Which lines below include "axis"? Copy them all.

- _Given data_:
::::

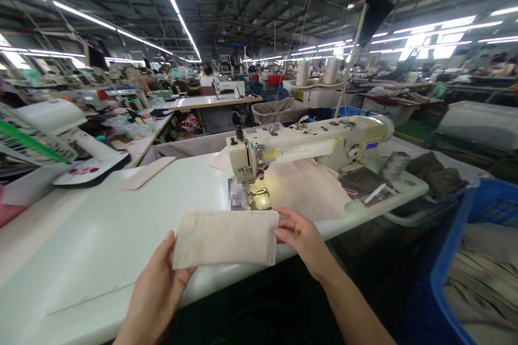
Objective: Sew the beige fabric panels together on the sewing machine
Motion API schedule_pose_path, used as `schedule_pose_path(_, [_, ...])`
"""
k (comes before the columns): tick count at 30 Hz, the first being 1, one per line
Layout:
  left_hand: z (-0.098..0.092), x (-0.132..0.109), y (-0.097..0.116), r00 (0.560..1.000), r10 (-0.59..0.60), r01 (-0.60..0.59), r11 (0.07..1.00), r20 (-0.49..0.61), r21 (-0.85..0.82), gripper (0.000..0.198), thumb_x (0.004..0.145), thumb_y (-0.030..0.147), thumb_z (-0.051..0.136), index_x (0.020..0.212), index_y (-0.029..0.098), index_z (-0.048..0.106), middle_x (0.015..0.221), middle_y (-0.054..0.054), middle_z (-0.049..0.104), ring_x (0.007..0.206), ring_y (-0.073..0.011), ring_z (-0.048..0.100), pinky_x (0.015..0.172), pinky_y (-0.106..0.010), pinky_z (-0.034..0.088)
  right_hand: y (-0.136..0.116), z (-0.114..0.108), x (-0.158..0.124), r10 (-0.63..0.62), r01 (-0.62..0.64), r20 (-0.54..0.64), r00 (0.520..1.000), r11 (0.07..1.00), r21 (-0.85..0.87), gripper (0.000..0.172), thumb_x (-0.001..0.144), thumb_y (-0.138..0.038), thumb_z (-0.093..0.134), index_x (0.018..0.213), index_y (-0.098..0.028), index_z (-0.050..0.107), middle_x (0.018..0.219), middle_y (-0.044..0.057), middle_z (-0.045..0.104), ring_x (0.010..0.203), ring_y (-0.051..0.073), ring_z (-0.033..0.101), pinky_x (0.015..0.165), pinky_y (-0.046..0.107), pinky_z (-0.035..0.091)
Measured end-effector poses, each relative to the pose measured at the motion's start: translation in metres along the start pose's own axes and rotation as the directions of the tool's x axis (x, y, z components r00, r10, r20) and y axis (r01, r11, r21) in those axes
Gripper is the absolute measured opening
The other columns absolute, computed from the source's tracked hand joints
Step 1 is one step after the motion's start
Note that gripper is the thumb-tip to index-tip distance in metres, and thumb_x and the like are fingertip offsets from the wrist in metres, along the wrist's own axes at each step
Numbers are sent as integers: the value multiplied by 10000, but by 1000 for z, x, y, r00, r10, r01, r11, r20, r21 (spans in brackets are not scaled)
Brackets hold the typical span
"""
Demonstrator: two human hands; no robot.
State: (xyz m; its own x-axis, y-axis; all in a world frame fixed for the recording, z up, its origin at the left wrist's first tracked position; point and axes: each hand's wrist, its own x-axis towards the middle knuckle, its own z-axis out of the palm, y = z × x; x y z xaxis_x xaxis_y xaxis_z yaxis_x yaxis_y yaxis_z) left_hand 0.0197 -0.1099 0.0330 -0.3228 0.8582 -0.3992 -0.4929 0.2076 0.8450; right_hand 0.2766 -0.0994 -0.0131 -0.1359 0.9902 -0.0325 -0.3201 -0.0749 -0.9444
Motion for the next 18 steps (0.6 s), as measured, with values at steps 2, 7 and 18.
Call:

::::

- _Answer for this exercise_:
Measured end-effector poses, each relative to the pose measured at the motion's start: translation in metres along the start pose's own axes and rotation as the directions of the tool's x axis (x, y, z components r00, r10, r20) and y axis (r01, r11, r21) in those axes
State: (xyz m; its own x-axis, y-axis; all in a world frame fixed for the recording, z up, its origin at the left wrist's first tracked position; point and axes: each hand's wrist, its own x-axis towards the middle knuckle, its own z-axis out of the palm, y = z × x; x y z xaxis_x xaxis_y xaxis_z yaxis_x yaxis_y yaxis_z) left_hand 0.0197 -0.1099 0.0330 -0.3228 0.8582 -0.3992 -0.4929 0.2076 0.8450; right_hand 0.2766 -0.0994 -0.0131 -0.1359 0.9902 -0.0325 -0.3201 -0.0749 -0.9444

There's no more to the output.